Invitée à une table ronde organisée à Rabat par Mondafrique avec pour thème :" La France est-elle toujours un modèle pour le Maroc ?," La journaliste-écrivaine Bahaa Trabelsi a apporté son témoignage de femme de lettres ayant choisi le Français comme langue d’expression littéraire…Un témoignage lucide…

Je ne dénigrerai pas l’apport culturel de la France qui fait partie de mon univers, de mon imaginaire au même titre que mon Maroc arabe, amazigh, hébraïque, divers et heureux dans cette diversité, ou que, mondialisation oblige, les cultures d’ailleurs, africaines, maghrébines, américaines du nord et du sud et asiatiques.

La culture Française est donc une richesse en plus, sans pour autant que la France soit un tuteur. Je suis mon propre tuteur. Marocaine, née dans les brassages et les ouvertures, mon identité est plurielle.

Femme marocaine

Femme marocaine, nous n’avons pas eu besoin de tutelle pour défendre nos droits de l’intérieur. Je citerai quelques-unes qui se sont battues pour les droits des femmes ; Latefa Jbabdi, Aicha Chenna, Nezha Skalli, Fatna Bouih, Fatema Mernissi, et d’autres qui en prenant la parole, y ont laissé leur vie dans les années de plomb, comme Saida Mnebhi.  Ces femmes ne sont pas forcément francophones.

Mon Maroc, je le vis de l’intérieur, mais avec ces énergies plurielles internes et externes. Je me suis baladée dans les coins et recoins de mon pays, fait des reportages sur son patrimoine, rencontré des Marocains de toutes ses régions, et de toutes ses classes sociales, différents, riches de leurs régions, mais unis par cette même identité plurielle et par l’amour de notre pays.

J’ai aussi milité pour des causes, diverses et variées. Si aujourd’hui, je défends les libertés individuelles ou les droits humains, ce n’est pas pour faire la morale, ou donner des leçons d’ouverture via la France. Ce sont des cris de l’intérieur, du fin fonds de mon pays qui se cherche et avance, à sa manière. 

Par rapport à la France, elle m’a appris beaucoup de choses, les lumières, l’esprit critique, la liberté d’expression. Pourquoi parler de modèle ? Le temps du protectorat est loin derrière nous. 
 Le modèle français a eu aussi, dans le passé, ses revers, la corruption, le racisme, et aujourd’hui, un système politique qui, visiblement, à la veille des présidentielles, part en vrille.

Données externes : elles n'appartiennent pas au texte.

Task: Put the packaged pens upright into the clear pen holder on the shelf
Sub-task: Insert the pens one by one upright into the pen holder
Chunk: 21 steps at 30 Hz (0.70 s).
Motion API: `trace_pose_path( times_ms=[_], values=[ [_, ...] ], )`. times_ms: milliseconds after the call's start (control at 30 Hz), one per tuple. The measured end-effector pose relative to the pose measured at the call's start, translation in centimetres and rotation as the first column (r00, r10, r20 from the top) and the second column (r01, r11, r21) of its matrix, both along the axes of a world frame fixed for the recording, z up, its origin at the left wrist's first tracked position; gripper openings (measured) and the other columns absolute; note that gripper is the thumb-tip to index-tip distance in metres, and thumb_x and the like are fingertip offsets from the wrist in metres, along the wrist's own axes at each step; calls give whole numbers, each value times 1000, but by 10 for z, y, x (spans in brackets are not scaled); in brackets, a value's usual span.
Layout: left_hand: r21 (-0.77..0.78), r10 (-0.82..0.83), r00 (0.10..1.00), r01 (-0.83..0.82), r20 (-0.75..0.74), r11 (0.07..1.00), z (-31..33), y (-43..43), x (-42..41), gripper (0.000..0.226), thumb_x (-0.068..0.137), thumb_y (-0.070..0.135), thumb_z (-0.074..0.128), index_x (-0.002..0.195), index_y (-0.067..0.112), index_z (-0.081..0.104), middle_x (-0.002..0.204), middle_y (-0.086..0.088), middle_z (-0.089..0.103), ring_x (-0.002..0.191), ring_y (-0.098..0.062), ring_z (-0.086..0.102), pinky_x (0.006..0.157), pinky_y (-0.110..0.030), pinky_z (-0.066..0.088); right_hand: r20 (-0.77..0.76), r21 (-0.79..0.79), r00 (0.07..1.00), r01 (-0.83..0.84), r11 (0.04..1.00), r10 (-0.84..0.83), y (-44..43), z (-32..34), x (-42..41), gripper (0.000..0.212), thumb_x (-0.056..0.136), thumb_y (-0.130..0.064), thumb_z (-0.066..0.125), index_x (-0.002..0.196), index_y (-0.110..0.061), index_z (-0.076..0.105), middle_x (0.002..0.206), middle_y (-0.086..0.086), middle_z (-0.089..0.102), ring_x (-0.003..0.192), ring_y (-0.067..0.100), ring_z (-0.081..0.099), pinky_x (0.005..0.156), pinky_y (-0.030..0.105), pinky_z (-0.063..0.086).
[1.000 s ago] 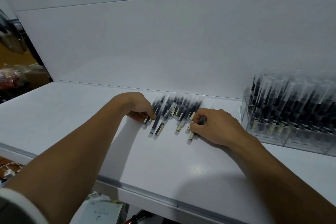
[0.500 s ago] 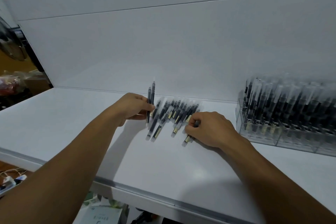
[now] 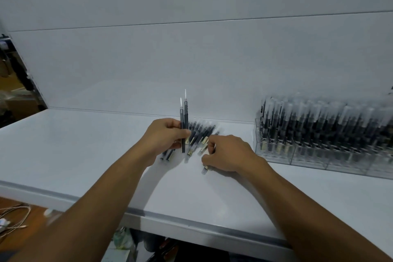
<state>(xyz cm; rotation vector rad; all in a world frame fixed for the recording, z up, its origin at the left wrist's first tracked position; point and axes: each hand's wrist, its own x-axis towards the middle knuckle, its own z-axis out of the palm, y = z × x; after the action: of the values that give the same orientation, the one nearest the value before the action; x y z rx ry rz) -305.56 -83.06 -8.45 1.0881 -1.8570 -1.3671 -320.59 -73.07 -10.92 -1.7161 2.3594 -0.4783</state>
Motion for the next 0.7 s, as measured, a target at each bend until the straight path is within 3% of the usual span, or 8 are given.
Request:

A l’heure de la mondialisation, des intérêts financiers, c’est l’argent qui mène le monde. C’est ça le vrai modèle imposé.Le brassage des cultures, l’échange et le partage, sont l’issue. Ne rien dénigrer, capitaliser les savoirs, sans paternalisme hors de propos, et avancer à notre rythme.

« La terre est ma patrie et l’humanité ma famille » Gibran Khalil Gibran 
« Le savoir acquis dans un pays étranger peut être une patrie et l’ignorance peut être un exil vécu dans son propre pays » Averroès.